Amankan Pelantikan Jokowi, Polisi Tak Boleh Pakai Senjata Api

Liputan6.com, Jakarta – Pelantikan presiden dan wakil presiden terpilih, Jokowi-JK hanya tinggal beberapa hari lagi. Penjagaan gedung DPR/MPR yang menjadi tempat pengambilan sumpah jabatan keduanya pun mulai diperketat.

Namun Kapolda Metro Jaya Irjen Pol Unggung Cahyono menegaskan, seluruh anggota polisi tidak diperkenankan menggunakan senjata api dalam pengamanan pelantikan Jokowi-JK.
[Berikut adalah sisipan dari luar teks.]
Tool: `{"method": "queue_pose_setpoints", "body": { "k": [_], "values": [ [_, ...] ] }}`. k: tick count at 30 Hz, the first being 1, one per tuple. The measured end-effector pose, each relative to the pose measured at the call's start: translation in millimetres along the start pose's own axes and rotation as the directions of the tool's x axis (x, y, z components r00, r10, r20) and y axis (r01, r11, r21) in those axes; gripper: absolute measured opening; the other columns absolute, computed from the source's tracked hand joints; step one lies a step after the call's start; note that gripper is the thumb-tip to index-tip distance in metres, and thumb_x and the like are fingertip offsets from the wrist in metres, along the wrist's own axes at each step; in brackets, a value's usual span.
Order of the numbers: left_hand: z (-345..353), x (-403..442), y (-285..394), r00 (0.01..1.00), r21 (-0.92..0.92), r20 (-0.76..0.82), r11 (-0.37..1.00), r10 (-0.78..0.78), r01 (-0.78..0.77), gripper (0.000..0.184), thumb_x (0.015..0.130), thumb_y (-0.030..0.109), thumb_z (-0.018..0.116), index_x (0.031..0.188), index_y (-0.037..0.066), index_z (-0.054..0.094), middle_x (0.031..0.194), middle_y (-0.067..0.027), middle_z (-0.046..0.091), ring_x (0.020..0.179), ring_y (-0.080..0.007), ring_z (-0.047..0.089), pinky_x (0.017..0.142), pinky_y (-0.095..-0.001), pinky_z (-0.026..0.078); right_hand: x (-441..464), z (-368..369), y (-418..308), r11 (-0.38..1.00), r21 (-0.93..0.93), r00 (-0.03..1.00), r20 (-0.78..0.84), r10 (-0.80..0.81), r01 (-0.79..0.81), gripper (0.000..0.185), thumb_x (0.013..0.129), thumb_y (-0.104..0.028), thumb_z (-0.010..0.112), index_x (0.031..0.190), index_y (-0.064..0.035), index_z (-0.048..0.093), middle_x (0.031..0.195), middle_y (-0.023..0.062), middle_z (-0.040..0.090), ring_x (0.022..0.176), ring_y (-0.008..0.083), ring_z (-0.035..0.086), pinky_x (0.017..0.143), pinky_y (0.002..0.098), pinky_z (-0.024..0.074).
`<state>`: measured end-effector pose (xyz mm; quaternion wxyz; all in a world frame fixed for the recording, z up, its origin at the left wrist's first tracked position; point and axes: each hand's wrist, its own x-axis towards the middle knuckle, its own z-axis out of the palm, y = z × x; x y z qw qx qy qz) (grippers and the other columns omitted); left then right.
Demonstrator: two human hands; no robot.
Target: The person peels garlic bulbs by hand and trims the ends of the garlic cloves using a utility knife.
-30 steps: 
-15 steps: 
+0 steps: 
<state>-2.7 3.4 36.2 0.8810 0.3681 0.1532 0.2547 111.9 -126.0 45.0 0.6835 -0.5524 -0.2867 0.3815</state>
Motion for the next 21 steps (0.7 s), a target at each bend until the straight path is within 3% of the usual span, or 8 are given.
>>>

“Tidak ada yang menggunakan senjata api,” tegas Unggung di Polda Metro Jaya, Jakarta, Selasa (14/10/2014).

Unggung menegaskan, penggunaan senjata api baru dilakukan ketika terjadi tindakan anarkis. Penggunaan senjata api juga harus melalui Prosedur Tetap (Protap) Kapolri Nomor 1 Tahun 2010 tentang Penanggulangan Anarkis.

Kepala Divisi Humas Mabes Polri Irjen Ronny Franky Sompie menjelaskan, tidak ada penembak jitu yang diturunkan untuk pengamanan pelantikan Jokowi-JK. Termasuk penjagaan terhadap kegiatan masyarakat pada momen tersebut.

“Oh tidak, ini kan dalam rangka pelayanan pengamanan. Tidak ada penembak jitu,” kata Ronny.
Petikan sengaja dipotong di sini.